[Dataset entries]:
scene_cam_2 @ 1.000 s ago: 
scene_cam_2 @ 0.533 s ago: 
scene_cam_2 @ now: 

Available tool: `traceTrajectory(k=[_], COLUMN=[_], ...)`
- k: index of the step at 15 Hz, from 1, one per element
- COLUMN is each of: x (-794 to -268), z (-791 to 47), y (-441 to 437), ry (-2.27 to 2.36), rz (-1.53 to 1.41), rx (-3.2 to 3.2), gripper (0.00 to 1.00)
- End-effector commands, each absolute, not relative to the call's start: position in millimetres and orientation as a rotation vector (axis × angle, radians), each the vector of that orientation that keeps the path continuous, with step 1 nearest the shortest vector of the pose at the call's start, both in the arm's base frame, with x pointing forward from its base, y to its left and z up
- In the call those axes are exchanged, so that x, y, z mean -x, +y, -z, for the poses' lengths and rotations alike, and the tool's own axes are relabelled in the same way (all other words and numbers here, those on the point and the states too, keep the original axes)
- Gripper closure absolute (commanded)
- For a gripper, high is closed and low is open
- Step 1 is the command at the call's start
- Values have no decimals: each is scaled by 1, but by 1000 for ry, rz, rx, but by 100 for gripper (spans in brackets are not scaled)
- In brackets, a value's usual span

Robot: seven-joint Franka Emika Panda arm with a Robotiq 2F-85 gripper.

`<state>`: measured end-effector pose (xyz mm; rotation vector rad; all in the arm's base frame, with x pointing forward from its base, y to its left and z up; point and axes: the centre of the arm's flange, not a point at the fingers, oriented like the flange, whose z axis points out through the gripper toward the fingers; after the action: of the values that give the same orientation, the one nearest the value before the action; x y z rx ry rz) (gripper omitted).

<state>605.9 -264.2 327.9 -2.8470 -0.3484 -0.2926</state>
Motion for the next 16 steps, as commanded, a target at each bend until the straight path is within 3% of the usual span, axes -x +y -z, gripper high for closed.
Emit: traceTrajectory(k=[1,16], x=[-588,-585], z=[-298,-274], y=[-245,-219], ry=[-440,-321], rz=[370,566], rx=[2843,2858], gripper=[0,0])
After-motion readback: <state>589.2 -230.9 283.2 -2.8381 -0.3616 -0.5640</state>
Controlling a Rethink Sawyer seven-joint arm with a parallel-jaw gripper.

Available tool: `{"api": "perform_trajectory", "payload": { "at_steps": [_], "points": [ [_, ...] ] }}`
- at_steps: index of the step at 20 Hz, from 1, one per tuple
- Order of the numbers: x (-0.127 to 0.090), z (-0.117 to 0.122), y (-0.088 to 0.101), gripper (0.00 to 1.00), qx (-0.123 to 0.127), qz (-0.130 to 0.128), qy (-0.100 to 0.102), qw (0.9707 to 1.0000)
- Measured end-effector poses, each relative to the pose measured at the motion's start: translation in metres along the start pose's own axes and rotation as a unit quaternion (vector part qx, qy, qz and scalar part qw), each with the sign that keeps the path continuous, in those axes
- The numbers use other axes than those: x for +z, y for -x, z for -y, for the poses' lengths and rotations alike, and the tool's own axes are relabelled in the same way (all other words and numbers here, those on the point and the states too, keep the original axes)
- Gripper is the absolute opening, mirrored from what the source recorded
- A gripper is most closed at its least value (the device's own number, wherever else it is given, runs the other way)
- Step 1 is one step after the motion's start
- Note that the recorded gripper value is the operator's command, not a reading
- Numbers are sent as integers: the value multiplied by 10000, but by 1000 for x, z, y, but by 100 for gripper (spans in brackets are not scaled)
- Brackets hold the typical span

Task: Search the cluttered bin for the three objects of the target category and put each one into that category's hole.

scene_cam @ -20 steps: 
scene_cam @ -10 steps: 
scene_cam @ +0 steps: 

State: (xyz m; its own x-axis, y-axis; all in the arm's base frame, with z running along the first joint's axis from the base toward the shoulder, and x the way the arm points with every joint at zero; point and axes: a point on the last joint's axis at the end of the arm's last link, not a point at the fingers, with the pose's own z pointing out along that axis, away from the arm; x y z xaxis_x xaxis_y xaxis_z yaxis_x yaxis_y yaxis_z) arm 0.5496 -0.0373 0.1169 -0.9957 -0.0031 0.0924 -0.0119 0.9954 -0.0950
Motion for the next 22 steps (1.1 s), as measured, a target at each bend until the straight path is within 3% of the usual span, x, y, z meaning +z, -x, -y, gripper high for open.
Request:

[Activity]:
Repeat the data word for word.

[Answer box]:
scene_cam_2 @ 1.000 s ago: 
scene_cam_2 @ 0.533 s ago: 
scene_cam_2 @ now: 

Available tool: `traceTrajectory(k=[_], COLUMN=[_], ...)`
- k: index of the step at 15 Hz, from 1, one per element
- COLUMN is each of: x (-794 to -268), z (-791 to 47), y (-441 to 437), ry (-2.27 to 2.36), rz (-1.53 to 1.41), rx (-3.2 to 3.2), gripper (0.00 to 1.00)
- End-effector commands, each absolute, not relative to the call's start: position in millimetres and orientation as a rotation vector (axis × angle, radians), each the vector of that orientation that keeps the path continuous, with step 1 nearest the shortest vector of the pose at the call's start, both in the arm's base frame, with x pointing forward from its base, y to its left and z up
- In the call those axes are exchanged, so that x, y, z mean -x, +y, -z, for the poses' lengths and rotations alike, and the tool's own axes are relabelled in the same way (all other words and numbers here, those on the point and the states too, keep the original axes)
- Gripper closure absolute (commanded)
- For a gripper, high is closed and low is open
- Step 1 is the command at the call's start
- Values have no decimals: each is scaled by 1, but by 1000 for ry, rz, rx, but by 100 for gripper (spans in brackets are not scaled)
- In brackets, a value's usual span

Robot: seven-joint Franka Emika Panda arm with a Robotiq 2F-85 gripper.

`<state>`: measured end-effector pose (xyz mm; rotation vector rad; all in the arm's base frame, with x pointing forward from its base, y to its left and z up; point and axes: the centre of the arm's flange, not a point at the fingers, oriented like the flange, whose z axis points out through the gripper toward the fingers; after the action: of the values that give the same orientation, the one nearest the value before the action; x y z rx ry rz) (gripper omitted).

<state>605.9 -264.2 327.9 -2.8470 -0.3484 -0.2926</state>
Motion for the next 16 steps, as commanded, a target at each bend until the straight path is within 3% of the usual span, axes -x +y -z, gripper high for closed.
Emit: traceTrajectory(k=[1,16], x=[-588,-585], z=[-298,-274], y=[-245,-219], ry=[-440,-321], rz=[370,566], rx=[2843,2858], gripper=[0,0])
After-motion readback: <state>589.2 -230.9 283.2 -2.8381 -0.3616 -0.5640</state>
Controlling a Rethink Sawyer seven-joint arm with a parallel-jaw gripper.

Available tool: `{"api": "perform_trajectory", "payload": { "at_steps": [_], "points": [ [_, ...] ] }}`
- at_steps: index of the step at 20 Hz, from 1, one per tuple
- Order of the numbers: x (-0.127 to 0.090), z (-0.117 to 0.122), y (-0.088 to 0.101), gripper (0.00 to 1.00), qx (-0.123 to 0.127), qz (-0.130 to 0.128), qy (-0.100 to 0.102), qw (0.9707 to 1.0000)
- Measured end-effector poses, each relative to the pose measured at the motion's start: translation in metres along the start pose's own axes and rotation as a unit quaternion (vector part qx, qy, qz and scalar part qw), each with the sign that keeps the path continuous, in those axes
- The numbers use other axes than those: x for +z, y for -x, z for -y, for the poses' lengths and rotations alike, and the tool's own axes are relabelled in the same way (all other words and numbers here, those on the point and the states too, keep the original axes)
- Gripper is the absolute opening, mirrored from what the source recorded
- A gripper is most closed at its least value (the device's own number, wherever else it is given, runs the other way)
- Step 1 is one step after the motion's start
- Note that the recorded gripper value is the operator's command, not a reading
- Numbers are sent as integers: the value multiplied by 10000, but by 1000 for x, z, y, but by 100 for gripper (spans in brackets are not scaled)
- Brackets hold the typical span

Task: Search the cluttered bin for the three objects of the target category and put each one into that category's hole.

scene_cam @ -20 steps: 
scene_cam @ -10 steps: 
scene_cam @ +0 steps: 

State: (xyz m; its own x-axis, y-axis; all in the arm's base frame, with z running along the first joint's axis from the base toward the shoulder, and x the way the arm points with every joint at zero; point and axes: a point on the last joint's axis at the end of the arm's last link, not a point at the fingers, with the pose's own z pointing out along that axis, away from the arm; x y z xaxis_x xaxis_y xaxis_z yaxis_x yaxis_y yaxis_z) arm 0.5496 -0.0373 0.1169 -0.9957 -0.0031 0.0924 -0.0119 0.9954 -0.0950
Motion for the next 22 steps (1.1 s), as measured, a target at each bend until the straight path is within 3% of the usual span, x, y, z meaning +z, -x, -y, gripper high for open.
Request:

The exercise is done.